According to Lincoln Center's new LCT3 project at its slogan, it takes "New Audiences for New Artists." It also takes new critics, hence the establishment of Theater Talk's New Theater Corps in 2005, a way for up-and-coming theater writers and eager new theatergoers to get exposure to the ever-growing theater scene in New York City. Writers for the New Theater Corps are given the opportunity to immerse themselves in the off-off and off-Broadway theater scene, learning and giving back high-quality reviews at the same time. Driven by a passion and love of the arts, the New Theater Corps aims to identify, support, and grow the arts community, one show and one person at a time.
Wednesday, July 29, 2009
Talia Gonzalez and Bisanne Masoud confront society’s growing reliance and obsession with social networking websites in FaceSpace. This clever and comedic play posits the question: what if the conniving creator of your social networking website could give you bad advice?
Reviewed by Nicole C. Lee
When the Internet first became available to the average Jane and Joe, the “it” thing was to get an email address. Soon people began claiming their own websites and web pages, filling it with personal content. Now, anyone who is anyone has a MySpace or Facebook account, just two of the many social networking websites occupying our time. For those unfamiliar with this phenomenon, the concept is simple: Facebook and MySpace accounts link you to your friends. The numerous features and applications attached to these websites however, is what make them popular and, therefore, addictive. Talia Gonazalez and Bisanne Masoud confront this latest tech fad’s popularity in FaceSpace. The play follows Simon (Mike Carlsen) and Anne (Lindsay Ryan), two everyday people who are avid users of FaceSpace (the play’s fictional social networking website). The creator of FaceSpace is Tom, who begins the show by addressing the audience and introducing us to Simon and Anne’s FaceSpace profiles.

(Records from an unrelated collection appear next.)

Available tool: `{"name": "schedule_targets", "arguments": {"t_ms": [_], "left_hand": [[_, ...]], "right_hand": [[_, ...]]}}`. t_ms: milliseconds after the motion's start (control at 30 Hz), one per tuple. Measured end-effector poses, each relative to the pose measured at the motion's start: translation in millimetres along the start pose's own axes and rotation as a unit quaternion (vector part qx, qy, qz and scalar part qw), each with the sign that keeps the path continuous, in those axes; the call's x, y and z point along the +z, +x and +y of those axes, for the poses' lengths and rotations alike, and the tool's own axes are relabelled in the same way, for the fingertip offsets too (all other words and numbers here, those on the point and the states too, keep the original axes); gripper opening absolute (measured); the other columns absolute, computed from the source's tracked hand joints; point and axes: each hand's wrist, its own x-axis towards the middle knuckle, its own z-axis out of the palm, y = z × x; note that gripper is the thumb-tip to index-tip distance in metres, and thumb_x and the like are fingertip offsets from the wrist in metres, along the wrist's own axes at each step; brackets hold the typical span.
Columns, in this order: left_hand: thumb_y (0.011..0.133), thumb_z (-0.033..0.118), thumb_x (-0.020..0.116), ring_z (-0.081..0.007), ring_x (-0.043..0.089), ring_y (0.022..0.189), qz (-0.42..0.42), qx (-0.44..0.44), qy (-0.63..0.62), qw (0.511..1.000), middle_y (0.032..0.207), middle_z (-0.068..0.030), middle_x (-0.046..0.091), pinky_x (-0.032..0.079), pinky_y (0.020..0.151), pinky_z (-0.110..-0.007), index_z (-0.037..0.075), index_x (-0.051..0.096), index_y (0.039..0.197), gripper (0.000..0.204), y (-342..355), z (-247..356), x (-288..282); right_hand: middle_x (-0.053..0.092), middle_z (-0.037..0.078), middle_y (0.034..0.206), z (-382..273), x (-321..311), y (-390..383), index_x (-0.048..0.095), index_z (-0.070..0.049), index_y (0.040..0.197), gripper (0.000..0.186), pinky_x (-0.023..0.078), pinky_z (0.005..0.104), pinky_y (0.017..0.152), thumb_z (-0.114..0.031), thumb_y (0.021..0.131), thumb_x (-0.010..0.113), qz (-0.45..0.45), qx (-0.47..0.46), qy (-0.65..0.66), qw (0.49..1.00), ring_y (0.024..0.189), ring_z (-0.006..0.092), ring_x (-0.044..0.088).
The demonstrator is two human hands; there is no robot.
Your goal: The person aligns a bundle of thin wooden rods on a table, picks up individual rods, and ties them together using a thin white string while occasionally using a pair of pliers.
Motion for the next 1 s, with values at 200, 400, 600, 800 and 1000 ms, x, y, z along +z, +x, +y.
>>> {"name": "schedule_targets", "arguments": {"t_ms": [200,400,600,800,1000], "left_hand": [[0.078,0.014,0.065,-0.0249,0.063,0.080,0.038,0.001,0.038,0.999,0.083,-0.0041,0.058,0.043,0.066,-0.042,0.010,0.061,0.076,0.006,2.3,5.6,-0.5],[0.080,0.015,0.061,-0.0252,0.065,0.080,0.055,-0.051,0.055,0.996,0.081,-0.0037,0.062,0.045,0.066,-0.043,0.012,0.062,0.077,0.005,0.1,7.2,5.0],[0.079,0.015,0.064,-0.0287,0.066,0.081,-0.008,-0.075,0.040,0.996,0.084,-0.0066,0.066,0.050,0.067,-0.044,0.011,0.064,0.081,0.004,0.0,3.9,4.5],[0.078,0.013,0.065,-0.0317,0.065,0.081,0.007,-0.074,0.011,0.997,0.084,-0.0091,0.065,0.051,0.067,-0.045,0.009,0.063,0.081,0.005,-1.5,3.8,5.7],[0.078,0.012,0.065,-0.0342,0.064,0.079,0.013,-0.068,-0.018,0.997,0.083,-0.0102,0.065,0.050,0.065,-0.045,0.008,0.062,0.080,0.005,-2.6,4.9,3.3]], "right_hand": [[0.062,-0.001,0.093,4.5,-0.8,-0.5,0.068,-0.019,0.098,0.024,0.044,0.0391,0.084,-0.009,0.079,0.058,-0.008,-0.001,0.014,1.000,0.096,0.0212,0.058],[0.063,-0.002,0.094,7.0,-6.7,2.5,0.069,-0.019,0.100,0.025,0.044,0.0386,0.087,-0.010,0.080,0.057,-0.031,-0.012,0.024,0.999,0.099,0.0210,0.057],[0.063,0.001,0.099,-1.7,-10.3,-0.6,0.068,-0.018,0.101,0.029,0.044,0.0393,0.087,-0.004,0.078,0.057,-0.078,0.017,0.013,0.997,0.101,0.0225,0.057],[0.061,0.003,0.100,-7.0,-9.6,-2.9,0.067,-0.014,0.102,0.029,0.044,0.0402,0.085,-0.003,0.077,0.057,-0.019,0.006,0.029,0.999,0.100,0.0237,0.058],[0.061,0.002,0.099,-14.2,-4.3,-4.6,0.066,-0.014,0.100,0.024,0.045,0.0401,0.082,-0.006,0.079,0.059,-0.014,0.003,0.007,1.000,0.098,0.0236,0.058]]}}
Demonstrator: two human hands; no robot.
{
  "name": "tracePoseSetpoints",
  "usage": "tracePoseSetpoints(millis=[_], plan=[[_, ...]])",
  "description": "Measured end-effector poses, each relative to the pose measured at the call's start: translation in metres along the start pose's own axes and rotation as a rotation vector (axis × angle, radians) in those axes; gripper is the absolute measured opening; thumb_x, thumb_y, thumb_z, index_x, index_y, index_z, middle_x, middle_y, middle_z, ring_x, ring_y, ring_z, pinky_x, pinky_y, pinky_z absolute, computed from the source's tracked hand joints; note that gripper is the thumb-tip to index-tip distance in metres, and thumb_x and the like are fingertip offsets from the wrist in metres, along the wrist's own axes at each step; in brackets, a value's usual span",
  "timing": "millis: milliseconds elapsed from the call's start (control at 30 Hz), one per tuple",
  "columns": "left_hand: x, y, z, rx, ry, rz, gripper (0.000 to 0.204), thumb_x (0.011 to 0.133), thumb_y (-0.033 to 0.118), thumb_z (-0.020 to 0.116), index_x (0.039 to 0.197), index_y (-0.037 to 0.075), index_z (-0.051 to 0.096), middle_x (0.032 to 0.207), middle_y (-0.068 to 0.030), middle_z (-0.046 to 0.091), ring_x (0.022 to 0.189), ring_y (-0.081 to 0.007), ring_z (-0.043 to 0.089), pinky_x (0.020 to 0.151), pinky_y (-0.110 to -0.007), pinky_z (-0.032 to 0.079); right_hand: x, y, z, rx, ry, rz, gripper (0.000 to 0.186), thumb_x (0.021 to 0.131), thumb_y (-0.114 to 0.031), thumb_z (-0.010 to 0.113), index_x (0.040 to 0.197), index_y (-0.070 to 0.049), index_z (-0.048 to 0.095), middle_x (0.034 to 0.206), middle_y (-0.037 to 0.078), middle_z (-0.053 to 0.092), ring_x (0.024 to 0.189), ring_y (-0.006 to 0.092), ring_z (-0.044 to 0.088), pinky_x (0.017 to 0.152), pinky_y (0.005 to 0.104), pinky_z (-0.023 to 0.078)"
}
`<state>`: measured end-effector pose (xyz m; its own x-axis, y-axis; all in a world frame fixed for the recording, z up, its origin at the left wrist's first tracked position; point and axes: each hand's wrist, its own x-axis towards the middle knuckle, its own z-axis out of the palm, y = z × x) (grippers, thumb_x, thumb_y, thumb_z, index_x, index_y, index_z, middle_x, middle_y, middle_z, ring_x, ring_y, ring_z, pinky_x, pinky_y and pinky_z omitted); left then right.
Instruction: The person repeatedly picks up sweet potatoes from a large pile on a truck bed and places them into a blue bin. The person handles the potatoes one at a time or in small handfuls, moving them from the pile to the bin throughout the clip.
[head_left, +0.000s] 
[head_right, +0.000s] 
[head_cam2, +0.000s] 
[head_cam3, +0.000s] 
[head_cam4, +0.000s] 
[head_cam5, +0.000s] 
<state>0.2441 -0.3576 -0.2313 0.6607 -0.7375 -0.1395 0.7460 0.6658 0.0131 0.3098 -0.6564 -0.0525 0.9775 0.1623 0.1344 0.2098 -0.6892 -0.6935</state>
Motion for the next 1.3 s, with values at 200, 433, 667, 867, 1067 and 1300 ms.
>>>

Tom (Jon Levenson) is the personification of FaceSpace. Visible only to the audience and main characters, he advises – or more accurately taunts, teases, and criticizes – Simon and Anne. He advises Simon to hook up with various girls whose relationship statuses suddenly change to ‘single’. He whines when Anne fails to log in to her account daily, or as often as he would like. Tom also advises Anne, who’s profile is bare, to lie and fabricate details of her life to attract Simon. In an Iago-like fashion, Tom successfully persuades Simon and Anne to make unwise decisions that inevitably lead to complications in their lives. Once this happens, Simon and Anne decide to ignore Tom’s guidance and delete their FaceSpace profiles, leaving Tom feeling lost without them.
The production requires minimal props and is simple in set design; a white screen covers the back wall of the stage on which the characters’ FaceSpace profiles are projected. The lighting design by Jana Mattioli assists in separating Simon’s storyline from Anne’s. Jon Levenson is chameleonic as Tom, presenting himself as a macho, sexist persona to Simon and then as a bubbly, carefree airhead to Anne.
Though FaceSpace is wonderfully comedic, quick-paced and contemporary, it also possesses a more serious undertone: the ever-changing and ever-growing power of technology in our lives. The breaking of the fourth wall by Tom at the beginning of the play essentially involves the audience in the story, and the story is not as far-fetched as one might think. As of yet, social networking websites do not rule our lives by providing horrible life and dating advice. For those who spend countless hours logged into their account however, is this scenario that far off? To what extent moreover, do such technological inventions go from enhancing our lives to ruling them? The bottom line with FaceSpace: don’t just sit at the computer posting things about your life, go live them!
FaceSpace (90 minutes, no intermission), part of Midtown International Theatre Festival
MainStage Theater (312 West 36th Street, 4th floor)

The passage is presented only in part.